The fonts used inside your PDFs seem to be OpenType fonts. The software that created these PDFs seems to have subsetted the fonts. During font embedding and subsetting by this software (which "generates the PDFs on the fly" -- was it also Ghostscript?!?), there seems to have occurred a problem that made it to not comply 100% with the specification.

pdf中使用的字体似乎是OpenType字体。创建这些PDFs的软件似乎已经对字体进行了细分。在这个软件的字体嵌入和子设置(它“动态生成pdf”——它也是Ghostscript吗?!?)期间,似乎出现了一个问题,使它不能100%遵守规范。

'loca' tables are part of OpenType Font descriptions. They represent an index to all glyph locations.

“loca”表是OpenType字体描述的一部分。它们表示所有字形位置的索引。

Now you process these not completely 'kosher' PDFs with Ghostscript. Ghostscript gives out warnings, but no errors.
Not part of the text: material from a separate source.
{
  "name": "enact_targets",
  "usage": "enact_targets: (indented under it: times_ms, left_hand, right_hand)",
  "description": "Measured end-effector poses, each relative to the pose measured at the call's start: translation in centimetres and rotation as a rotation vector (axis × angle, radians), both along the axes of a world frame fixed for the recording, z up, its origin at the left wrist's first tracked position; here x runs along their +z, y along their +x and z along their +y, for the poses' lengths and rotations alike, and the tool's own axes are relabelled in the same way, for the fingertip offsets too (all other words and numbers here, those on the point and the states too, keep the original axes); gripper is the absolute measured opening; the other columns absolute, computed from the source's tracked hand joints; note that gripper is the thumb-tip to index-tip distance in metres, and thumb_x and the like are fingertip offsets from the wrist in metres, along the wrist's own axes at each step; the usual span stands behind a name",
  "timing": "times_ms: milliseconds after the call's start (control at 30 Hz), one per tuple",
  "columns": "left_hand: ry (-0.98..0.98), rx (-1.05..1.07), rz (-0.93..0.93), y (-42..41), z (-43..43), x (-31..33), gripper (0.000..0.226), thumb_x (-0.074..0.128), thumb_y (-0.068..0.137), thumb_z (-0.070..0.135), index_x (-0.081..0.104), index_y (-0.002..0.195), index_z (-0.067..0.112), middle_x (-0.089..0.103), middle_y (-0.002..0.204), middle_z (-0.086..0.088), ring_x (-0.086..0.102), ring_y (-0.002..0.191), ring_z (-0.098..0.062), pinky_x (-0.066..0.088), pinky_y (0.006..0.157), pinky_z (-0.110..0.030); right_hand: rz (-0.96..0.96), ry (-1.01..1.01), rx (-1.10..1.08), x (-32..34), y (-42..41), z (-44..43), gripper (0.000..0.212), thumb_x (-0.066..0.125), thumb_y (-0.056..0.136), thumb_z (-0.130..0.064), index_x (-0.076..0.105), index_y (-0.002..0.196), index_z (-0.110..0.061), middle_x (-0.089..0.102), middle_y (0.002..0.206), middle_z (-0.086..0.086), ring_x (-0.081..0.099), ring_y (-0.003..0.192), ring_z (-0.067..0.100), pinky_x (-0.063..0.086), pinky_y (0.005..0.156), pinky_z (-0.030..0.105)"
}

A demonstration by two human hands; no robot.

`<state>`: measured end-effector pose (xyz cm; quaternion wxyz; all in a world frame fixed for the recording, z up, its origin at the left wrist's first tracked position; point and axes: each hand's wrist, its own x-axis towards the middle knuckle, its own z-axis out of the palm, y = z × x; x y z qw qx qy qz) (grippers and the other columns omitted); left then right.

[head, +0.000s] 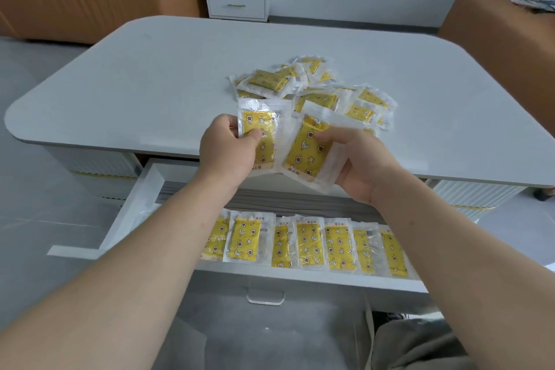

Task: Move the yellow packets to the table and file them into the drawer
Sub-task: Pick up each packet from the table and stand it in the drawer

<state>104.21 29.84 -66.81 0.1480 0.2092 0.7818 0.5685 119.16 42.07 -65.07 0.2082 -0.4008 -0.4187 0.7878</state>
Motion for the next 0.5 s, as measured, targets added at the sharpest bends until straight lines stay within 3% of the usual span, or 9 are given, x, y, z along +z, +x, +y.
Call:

现在,您可以使用Ghostscript来处理这些不完全“犹太”的pdf文件。Ghostscript发出警告,但没有错误。

GS errors usually mean: "I'll abort further processing. I can't work around a problem or repair this corrupt file. Should I have written output files already, they will be useless."

GS错误通常意味着:“我将中止进一步的处理。”我无法解决问题或修复这个损坏的文件。如果我已经写了输出文件,它们将是无用的。

GS warnings usually mean: "I've encountered a problem. But I'll continue to process the input and work around it. I've written a valid output file. But you better check it, especially its fidelity!"

GS警告通常意味着:“我遇到了一个问题。但是我将继续处理输入并围绕它工作。我已经编写了一个有效的输出文件。但你最好检查一下,尤其是它的保真度!

The warnings (not errors!) you see mean this:

你看到的警告(不是错误!)意味着:

  1. One of the subsetted fonts in question claims the number of glyphs to be 188 according to the table.
  2. 其中一种被质疑的字体声称,根据表格,字形的数目为188。
  3. But in reality the actual font description contains only definitions for 93 glyph shapes.
  4. 但实际上,实际的字体描述只包含93个字形的定义。